_Assignment_
Go over the lines below, and when one contains the word "task", copy it.

_Data extract_
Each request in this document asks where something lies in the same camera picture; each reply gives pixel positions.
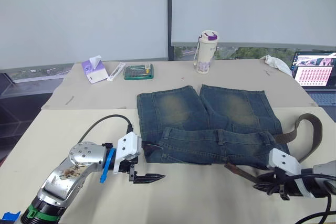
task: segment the jean shorts
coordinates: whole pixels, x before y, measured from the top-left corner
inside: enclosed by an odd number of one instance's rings
[[[273,148],[289,154],[263,91],[202,85],[144,93],[137,97],[140,131],[148,163],[248,165],[267,169]]]

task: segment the black cable
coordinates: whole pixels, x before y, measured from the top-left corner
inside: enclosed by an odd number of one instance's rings
[[[107,118],[123,118],[127,121],[128,123],[128,126],[127,126],[127,132],[126,133],[129,133],[131,131],[133,131],[133,127],[132,127],[132,124],[131,124],[131,121],[126,117],[126,116],[123,116],[123,115],[118,115],[118,114],[114,114],[114,115],[107,115],[101,119],[99,119],[97,122],[95,122],[91,127],[88,128],[88,130],[84,133],[84,135],[80,138],[80,140],[78,141],[78,144],[81,143],[83,141],[83,139],[87,136],[87,134],[89,134],[89,132],[98,124],[100,123],[101,121],[104,121],[105,119]]]
[[[326,218],[328,217],[327,212],[329,212],[329,211],[330,211],[330,208],[331,208],[331,195],[328,194],[328,195],[327,195],[327,198],[328,198],[327,208],[326,208],[326,210],[324,211],[325,214],[323,215],[323,217],[322,217],[322,219],[320,220],[319,224],[323,224],[323,223],[325,222]]]
[[[324,215],[336,215],[336,211],[330,211],[330,212],[317,212],[316,214],[313,215],[309,215],[307,217],[304,217],[303,219],[299,220],[298,222],[296,222],[295,224],[302,224],[307,220],[316,218],[316,217],[320,217],[320,216],[324,216]]]
[[[273,187],[269,188],[267,190],[267,195],[271,195],[273,194],[276,190],[277,190],[277,187],[280,186],[280,185],[283,185],[287,182],[290,182],[290,181],[293,181],[295,179],[299,179],[299,178],[325,178],[325,179],[330,179],[330,180],[335,180],[336,181],[336,177],[334,176],[330,176],[330,175],[325,175],[325,174],[299,174],[299,175],[294,175],[294,176],[290,176],[290,177],[287,177],[279,182],[276,182]]]

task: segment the tissue box
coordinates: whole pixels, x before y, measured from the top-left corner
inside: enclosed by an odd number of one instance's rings
[[[106,72],[103,62],[99,61],[97,67],[94,69],[90,60],[82,62],[82,67],[89,82],[96,83],[107,79],[109,76]]]

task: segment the beige tabletop
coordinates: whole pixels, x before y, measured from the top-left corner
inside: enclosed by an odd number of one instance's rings
[[[313,113],[322,121],[322,144],[302,163],[304,168],[335,159],[335,123],[322,108],[274,108],[274,112],[284,132],[292,130],[295,119],[303,113]],[[42,110],[0,168],[0,215],[24,211],[86,129],[113,113],[127,116],[134,131],[140,133],[136,110]],[[86,140],[115,144],[126,126],[121,119],[105,120]],[[297,139],[289,144],[291,154],[297,158],[303,155],[311,145],[311,136],[310,123],[302,121]],[[139,175],[159,173],[166,177],[142,185],[130,183],[127,174],[110,172],[102,185],[101,173],[93,173],[60,223],[295,223],[324,211],[327,204],[326,198],[291,197],[283,201],[278,194],[267,196],[223,165],[147,164],[141,153],[135,169]],[[335,216],[327,221],[335,221]]]
[[[127,62],[139,65],[146,62]],[[272,107],[317,106],[293,77],[262,60],[216,60],[208,74],[195,71],[192,61],[154,61],[154,79],[125,81],[120,74],[113,82],[90,84],[81,64],[75,64],[42,109],[136,109],[140,93],[192,85],[244,90],[265,90]],[[111,73],[118,62],[104,62]]]

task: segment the green ring
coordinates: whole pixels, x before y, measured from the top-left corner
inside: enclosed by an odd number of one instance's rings
[[[44,214],[42,212],[39,212],[36,208],[34,208],[32,205],[28,207],[29,213],[27,214],[28,219],[32,219],[34,217],[39,218],[41,220],[48,220],[48,221],[57,221],[61,218],[61,216],[52,216],[48,214]]]

_The answer_
task: segment the jean shorts
task: segment the black cable
task: segment the tissue box
task: segment the beige tabletop
task: segment the green ring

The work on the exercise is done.